Sondland also said the requests—which came through Rudy Giuliani—were “were a quid pro quo for arranging a White House visit for President [Volodymyr] Zelensky,.”
“Since this debate is occurring during the impeachment hearings, it seems like a hard issue to avoid,” Seth Masket, a professor of political science at the University of Denver, says in an email. He points out the candidates actually don’t disagree on impeachment—every single one supports the inquiry—but they’ll likely be asked anyway.
But just because they will be fielding questions about impeachment, doesn’t mean the candidates necessarily want to talk about it.

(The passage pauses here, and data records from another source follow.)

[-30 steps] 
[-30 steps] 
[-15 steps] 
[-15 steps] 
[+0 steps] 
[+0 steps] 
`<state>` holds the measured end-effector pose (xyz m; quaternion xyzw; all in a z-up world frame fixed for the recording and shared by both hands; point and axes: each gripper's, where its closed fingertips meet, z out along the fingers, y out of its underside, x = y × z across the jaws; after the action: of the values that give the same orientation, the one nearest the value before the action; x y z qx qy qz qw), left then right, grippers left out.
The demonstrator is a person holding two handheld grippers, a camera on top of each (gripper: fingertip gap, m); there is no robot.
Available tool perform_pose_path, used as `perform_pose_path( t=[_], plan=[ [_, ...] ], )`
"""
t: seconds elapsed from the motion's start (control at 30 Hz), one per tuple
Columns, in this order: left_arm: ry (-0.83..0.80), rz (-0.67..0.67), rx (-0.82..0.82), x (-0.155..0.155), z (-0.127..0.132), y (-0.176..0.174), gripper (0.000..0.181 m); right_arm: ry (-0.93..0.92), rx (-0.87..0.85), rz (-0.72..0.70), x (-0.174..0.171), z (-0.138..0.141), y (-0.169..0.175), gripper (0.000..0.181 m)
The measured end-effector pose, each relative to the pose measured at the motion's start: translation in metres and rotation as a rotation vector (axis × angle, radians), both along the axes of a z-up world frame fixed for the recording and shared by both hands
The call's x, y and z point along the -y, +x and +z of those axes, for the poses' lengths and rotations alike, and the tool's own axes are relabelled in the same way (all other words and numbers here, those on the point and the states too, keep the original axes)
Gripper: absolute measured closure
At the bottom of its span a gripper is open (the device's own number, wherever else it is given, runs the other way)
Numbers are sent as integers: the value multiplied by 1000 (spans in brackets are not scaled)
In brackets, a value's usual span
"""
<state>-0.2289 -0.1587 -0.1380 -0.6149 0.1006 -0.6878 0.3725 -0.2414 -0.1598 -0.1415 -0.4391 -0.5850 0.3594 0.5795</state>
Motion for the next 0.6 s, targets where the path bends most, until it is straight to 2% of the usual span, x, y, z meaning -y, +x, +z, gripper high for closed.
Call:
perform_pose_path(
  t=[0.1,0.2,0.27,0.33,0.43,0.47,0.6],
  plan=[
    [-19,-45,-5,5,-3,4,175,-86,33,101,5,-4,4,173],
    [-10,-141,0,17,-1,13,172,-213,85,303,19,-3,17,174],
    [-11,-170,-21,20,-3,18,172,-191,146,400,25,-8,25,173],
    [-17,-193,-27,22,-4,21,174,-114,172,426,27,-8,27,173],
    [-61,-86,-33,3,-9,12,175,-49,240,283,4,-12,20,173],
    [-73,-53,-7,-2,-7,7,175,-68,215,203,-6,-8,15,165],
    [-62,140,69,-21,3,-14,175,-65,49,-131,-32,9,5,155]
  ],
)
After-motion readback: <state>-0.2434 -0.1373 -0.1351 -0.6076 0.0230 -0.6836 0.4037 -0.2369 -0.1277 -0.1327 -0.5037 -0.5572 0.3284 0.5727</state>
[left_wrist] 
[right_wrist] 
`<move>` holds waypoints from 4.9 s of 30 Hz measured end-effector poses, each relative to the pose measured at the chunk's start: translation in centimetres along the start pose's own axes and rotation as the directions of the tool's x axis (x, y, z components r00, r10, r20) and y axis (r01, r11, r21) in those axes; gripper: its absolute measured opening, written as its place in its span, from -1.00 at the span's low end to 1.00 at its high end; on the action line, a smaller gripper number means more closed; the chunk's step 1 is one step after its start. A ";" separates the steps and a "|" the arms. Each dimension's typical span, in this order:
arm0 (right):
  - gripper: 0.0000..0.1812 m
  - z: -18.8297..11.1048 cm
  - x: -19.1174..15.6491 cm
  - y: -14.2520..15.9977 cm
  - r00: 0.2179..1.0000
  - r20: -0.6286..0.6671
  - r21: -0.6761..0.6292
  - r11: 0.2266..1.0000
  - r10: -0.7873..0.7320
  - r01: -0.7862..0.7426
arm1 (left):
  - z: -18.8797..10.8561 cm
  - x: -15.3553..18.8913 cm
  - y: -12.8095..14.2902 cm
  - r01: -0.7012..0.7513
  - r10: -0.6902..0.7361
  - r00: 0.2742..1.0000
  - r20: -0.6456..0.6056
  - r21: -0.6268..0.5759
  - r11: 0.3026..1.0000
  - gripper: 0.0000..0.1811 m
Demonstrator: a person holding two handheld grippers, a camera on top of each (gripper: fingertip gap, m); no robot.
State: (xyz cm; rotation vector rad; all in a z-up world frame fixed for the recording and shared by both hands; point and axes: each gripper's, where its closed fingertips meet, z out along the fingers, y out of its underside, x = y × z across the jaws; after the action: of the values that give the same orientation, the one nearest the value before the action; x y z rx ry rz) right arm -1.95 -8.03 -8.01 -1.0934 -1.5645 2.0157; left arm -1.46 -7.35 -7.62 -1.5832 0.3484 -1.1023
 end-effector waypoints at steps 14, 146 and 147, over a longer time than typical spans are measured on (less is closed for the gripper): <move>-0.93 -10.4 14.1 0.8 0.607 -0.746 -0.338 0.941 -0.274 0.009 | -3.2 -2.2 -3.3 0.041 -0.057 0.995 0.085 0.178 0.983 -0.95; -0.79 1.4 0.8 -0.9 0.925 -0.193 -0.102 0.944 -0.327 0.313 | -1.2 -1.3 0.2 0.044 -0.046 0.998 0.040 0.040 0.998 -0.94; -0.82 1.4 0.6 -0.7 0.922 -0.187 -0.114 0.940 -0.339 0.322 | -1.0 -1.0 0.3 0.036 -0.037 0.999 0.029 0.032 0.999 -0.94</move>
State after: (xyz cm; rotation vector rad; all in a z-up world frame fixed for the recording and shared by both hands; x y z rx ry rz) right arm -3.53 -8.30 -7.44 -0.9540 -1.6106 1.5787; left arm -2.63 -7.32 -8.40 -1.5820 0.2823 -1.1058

“I think the candidates are striving to try and keep [the impeachment inquiry] apart from the race, and want to be able to talk about the issues,” Margaret O’Mara, a professor of American political history at the University of Washington, tells TIME. “But’s it still… the impeachment of the person one of them will presumable go up against in 2020, so it’s hanging over them.”